The prevalence of a technical education among the Al Queda top brass is fascinating. Osama bin Laden is a civil engineer, apparently a pretty good one. Ayman al Zawahiri is a medical doctor. His fellow Al Queda ideologue, Dr. Fadl, is also a medical doctor. Mohamed Atta is an architect who did a Masters degree in Urban Planning at Hamburg University. The pattern is clearly not perfect: Anton Balasingham, the LTTE’s ideologue, had apparently read up on the Vedanta and Buddhism. But there still seems to be a pattern here.

The problem could only be the dog that did not bark. A solid base of engineering knowledge could hardly be a bad thing, in any circumstances. The problem might be that these smart, sensitive, idealistic young people, who were going to be influential in their societies anyway, had no exposure to history, politics or law. They knew nothing of the genius of the Medici family in making the Renaissance possible in tiny, vulnerable medieval Florence. They knew nothing of C. Rajagopalachari’s dissenting views on Indian socialism, and on organizing independent India into language based states. They never wrestled with the differing world views of Alexander Hamilton and Thomas Jefferson, or with Friedrich Hayek's notion of The Fatal Conceit, the conceit that societies can be engineered.

Maybe, in that half light between education and ignorance, it is easy to imagine that building one mega-dam, or embracing the one true faith, or ridding the world of one hated oppressor, or anointing one master race, or detonating that one perfect suicide bomb, is the key to liberation.

In that case, the point of an education should surely be to dispel that half-light. Education, as opposed to technical training, should be about exposing plastic minds to this dazzling diversity of thought, none of which are complete or correct.

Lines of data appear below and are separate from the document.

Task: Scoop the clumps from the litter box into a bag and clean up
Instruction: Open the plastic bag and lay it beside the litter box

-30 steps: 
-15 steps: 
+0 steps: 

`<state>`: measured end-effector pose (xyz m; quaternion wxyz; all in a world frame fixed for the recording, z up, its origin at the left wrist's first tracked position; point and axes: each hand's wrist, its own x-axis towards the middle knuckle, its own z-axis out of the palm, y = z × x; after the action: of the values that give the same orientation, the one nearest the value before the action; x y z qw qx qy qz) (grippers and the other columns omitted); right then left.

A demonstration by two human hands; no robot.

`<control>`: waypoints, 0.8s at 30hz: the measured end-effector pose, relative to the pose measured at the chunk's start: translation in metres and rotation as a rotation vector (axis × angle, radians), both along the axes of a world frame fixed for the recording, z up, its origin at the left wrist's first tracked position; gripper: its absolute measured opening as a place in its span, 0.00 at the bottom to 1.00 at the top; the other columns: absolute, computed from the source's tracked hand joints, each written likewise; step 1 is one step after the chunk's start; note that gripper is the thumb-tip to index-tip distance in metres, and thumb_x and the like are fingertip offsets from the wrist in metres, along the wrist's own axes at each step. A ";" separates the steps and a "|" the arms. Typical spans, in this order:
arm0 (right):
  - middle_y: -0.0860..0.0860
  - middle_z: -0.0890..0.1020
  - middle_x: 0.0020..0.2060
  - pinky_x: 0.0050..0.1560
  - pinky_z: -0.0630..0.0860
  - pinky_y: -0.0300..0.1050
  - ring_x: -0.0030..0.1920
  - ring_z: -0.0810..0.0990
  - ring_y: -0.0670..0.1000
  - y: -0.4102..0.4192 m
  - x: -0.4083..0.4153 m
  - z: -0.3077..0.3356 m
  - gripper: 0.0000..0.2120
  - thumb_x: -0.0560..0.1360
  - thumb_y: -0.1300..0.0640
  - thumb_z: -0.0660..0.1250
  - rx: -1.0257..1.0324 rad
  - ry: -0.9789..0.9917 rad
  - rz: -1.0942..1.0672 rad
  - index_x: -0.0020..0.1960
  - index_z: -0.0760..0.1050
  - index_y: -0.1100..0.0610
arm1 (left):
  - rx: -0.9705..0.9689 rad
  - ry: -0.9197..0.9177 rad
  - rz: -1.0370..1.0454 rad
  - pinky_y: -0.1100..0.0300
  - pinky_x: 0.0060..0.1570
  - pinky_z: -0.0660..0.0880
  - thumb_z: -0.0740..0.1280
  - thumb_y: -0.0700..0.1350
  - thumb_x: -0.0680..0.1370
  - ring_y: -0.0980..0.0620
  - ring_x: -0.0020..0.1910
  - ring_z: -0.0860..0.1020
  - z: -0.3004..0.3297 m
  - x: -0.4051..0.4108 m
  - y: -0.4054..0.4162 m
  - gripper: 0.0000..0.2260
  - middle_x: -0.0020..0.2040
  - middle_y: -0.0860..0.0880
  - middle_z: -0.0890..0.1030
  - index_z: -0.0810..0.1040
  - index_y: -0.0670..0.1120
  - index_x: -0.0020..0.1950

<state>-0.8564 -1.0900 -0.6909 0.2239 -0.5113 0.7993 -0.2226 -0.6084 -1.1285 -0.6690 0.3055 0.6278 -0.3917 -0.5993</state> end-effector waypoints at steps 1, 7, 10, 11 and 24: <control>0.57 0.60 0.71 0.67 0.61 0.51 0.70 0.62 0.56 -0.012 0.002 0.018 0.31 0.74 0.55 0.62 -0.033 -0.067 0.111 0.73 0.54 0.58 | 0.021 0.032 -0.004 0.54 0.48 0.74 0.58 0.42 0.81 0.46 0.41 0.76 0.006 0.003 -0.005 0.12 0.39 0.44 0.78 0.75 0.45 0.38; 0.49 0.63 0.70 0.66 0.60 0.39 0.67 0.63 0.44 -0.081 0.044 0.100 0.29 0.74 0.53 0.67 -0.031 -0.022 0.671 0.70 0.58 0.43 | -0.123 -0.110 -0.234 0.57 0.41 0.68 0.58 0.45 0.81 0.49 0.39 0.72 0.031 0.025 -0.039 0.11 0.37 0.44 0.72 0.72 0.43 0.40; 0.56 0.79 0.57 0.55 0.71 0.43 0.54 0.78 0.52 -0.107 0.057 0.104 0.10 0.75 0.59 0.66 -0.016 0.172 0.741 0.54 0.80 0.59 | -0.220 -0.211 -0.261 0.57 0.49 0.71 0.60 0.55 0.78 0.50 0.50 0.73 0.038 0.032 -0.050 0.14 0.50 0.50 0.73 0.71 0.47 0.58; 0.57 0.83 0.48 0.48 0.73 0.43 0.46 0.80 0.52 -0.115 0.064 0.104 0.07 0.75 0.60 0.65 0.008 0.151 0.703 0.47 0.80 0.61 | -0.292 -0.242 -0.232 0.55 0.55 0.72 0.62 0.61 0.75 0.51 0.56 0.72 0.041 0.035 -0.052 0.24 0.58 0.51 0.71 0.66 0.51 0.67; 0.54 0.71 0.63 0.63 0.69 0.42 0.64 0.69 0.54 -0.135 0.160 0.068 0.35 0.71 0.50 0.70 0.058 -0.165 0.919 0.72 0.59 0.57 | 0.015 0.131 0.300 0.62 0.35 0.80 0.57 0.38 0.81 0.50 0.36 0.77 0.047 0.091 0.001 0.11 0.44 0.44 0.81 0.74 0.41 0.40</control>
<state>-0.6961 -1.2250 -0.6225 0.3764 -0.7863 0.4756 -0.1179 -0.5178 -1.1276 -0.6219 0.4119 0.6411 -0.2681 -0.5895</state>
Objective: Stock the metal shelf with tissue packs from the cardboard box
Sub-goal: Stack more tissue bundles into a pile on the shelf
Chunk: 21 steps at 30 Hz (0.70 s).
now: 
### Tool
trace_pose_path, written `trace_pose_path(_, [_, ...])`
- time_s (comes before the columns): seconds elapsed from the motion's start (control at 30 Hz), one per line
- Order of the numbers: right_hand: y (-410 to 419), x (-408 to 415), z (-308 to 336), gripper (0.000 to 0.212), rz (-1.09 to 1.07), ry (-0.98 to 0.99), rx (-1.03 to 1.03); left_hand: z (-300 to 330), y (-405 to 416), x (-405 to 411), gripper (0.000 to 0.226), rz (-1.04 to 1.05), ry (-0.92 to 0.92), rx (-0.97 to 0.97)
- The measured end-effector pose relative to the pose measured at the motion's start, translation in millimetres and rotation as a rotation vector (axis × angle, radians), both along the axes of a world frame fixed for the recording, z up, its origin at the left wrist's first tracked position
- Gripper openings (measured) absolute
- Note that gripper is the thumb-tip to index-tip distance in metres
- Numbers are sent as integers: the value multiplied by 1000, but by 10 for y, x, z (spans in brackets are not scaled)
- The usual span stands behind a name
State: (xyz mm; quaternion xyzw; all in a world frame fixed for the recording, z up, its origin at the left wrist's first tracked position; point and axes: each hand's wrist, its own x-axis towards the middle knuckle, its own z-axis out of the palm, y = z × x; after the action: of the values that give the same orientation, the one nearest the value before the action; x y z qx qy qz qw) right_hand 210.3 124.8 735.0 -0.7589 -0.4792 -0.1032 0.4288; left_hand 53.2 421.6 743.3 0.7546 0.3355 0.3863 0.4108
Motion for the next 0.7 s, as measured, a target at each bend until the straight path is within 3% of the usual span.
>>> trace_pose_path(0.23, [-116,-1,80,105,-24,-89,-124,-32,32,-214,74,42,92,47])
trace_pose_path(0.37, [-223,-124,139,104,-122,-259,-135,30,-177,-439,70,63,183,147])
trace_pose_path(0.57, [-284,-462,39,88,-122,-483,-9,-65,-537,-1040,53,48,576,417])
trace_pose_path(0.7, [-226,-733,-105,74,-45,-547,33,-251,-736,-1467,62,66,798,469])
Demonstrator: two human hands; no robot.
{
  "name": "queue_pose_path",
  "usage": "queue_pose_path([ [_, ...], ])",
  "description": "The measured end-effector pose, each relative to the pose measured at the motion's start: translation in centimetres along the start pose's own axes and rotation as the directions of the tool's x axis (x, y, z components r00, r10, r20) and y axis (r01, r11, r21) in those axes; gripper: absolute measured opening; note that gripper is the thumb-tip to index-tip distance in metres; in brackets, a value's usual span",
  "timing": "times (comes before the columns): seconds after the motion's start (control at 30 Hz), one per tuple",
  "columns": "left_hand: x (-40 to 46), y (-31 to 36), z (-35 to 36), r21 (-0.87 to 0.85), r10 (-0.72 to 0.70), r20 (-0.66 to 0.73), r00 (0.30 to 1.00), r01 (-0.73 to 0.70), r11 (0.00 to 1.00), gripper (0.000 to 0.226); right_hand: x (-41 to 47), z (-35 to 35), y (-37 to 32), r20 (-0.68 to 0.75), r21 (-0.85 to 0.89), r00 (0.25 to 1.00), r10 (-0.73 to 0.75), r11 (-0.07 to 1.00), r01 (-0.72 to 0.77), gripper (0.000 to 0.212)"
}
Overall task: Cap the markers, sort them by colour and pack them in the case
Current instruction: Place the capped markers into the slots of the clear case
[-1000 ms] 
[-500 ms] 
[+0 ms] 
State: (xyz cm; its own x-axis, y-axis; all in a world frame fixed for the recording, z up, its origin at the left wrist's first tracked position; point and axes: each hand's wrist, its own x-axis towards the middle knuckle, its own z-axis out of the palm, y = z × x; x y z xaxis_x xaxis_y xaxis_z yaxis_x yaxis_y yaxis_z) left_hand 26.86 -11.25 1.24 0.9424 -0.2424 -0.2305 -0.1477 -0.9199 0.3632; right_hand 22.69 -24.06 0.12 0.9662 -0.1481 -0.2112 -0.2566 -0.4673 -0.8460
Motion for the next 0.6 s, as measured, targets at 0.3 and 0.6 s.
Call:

This, unfortunately, is a concept of education alien to Indian Universities. In India, understandable middle class anxiety frames education as a means to earn a decent living. I'm fairly close to my company's graduate hiring program at British Universities. I don't often run into this ideal in Britain either, where 18 year olds are encouraged to make definitive choices between chemical engineering, medicine or architecture. Though the PPE program at Oxford points in this direction. This ideal seems to be best developed in America, where a liberal university education often precedes technical specialization, therefore cultivating humanity.